WA and the nation were both rewarded, but it was the state that took the risk. Hardly the actions of a mendicant in the way the term is usually applied.
Even when the GST was introduced, WA was not receiving more grants per capita than most other states. At that time its contribution per person in terms of income tax and company tax was the second highest in the country.
I would expect those key measures would be the same today and those taxes go directly to Commonwealth coffers. It cannot be forgotten that, even when WA has been a net recipient of GST dollars, it is because some elements of the formula for grants allow for WA’s vast distances and remote communities, which are inherently more expensive to service.
This is different from the view rightly expressed by Victorian Treasurer Kim Wells in a letter to his federal counterpart Wayne Swan that the GST doesn’t promote reform but instead rewards mediocrity. I have previously pointed out that the grants system encourages states to game the system by increasing taxes.
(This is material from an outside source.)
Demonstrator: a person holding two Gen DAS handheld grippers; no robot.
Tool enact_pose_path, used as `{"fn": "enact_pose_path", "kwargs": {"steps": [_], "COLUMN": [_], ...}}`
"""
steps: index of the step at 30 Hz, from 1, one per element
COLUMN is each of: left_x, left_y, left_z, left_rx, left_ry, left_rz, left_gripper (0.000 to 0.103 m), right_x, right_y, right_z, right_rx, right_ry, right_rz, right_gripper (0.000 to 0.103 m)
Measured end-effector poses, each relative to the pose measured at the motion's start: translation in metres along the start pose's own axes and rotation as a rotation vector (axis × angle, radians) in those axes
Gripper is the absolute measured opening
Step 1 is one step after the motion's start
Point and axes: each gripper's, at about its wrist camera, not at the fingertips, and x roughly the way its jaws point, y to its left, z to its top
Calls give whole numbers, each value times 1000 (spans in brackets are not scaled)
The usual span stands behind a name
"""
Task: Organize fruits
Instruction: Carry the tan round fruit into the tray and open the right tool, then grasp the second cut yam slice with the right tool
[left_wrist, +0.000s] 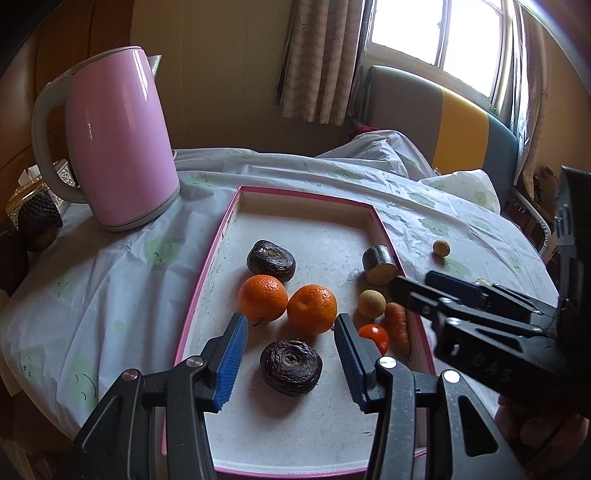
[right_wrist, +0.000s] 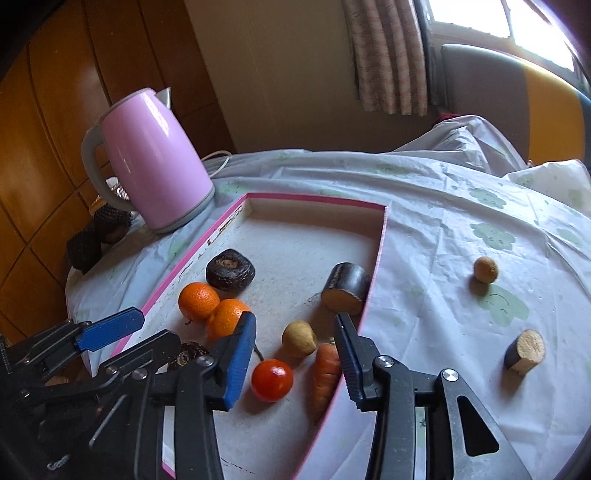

The Victorians also point out that more expensive government is also rewarded, not the WA version due in part to long distances and remote communities, but simply inefficient bureaucracy.
What an appalling system. Those with higher taxes and costly services get more Commonwealth dollars. That was what Mr Barnett was pointing out when he took a swipe at Tasmania for being Australia’s national park.
If ever there was a mendicant state, it’s Tasmania.
There is some irony, though, in Mr Barnett choosing the apple isle for his attack. For much of the past 100 years Tasmania was, like WA, a major recipient of Commonwealth grants and funding because it too was an exporter with little in the way of manufacturing.
However, somewhere in the past 50 years the two states’ economies diverged.
Just as WA was emerging as a minerals province, Tasmania’s crown as the world’s apple export force was being removed as Britain shut its doors to such primary produce as part of its efforts to join the European Common Market, the economic pre-cursor to the European Union.
While WA moved from being an agricultural state exporting wool and wheat, to a minerals and energy province of global importance, Tassie ripped up its apple orchards and made do with forestry and tourism.
While it is not endowed with the natural resources of WA, it has also had imposed on it by the Commonwealth deliberate restrictions on the development of industry, energy and timber in favour of parks.
The Franklin River dam was stopped by the Commonwealth, the Gunns pulp mill has been held up by the Commonwealth, and logging has also been restricted, in part, by the Commonwealth.
So it is probably unfair to blame Tasmania for being a mendicant when its choices have been limited by its membership of the federation.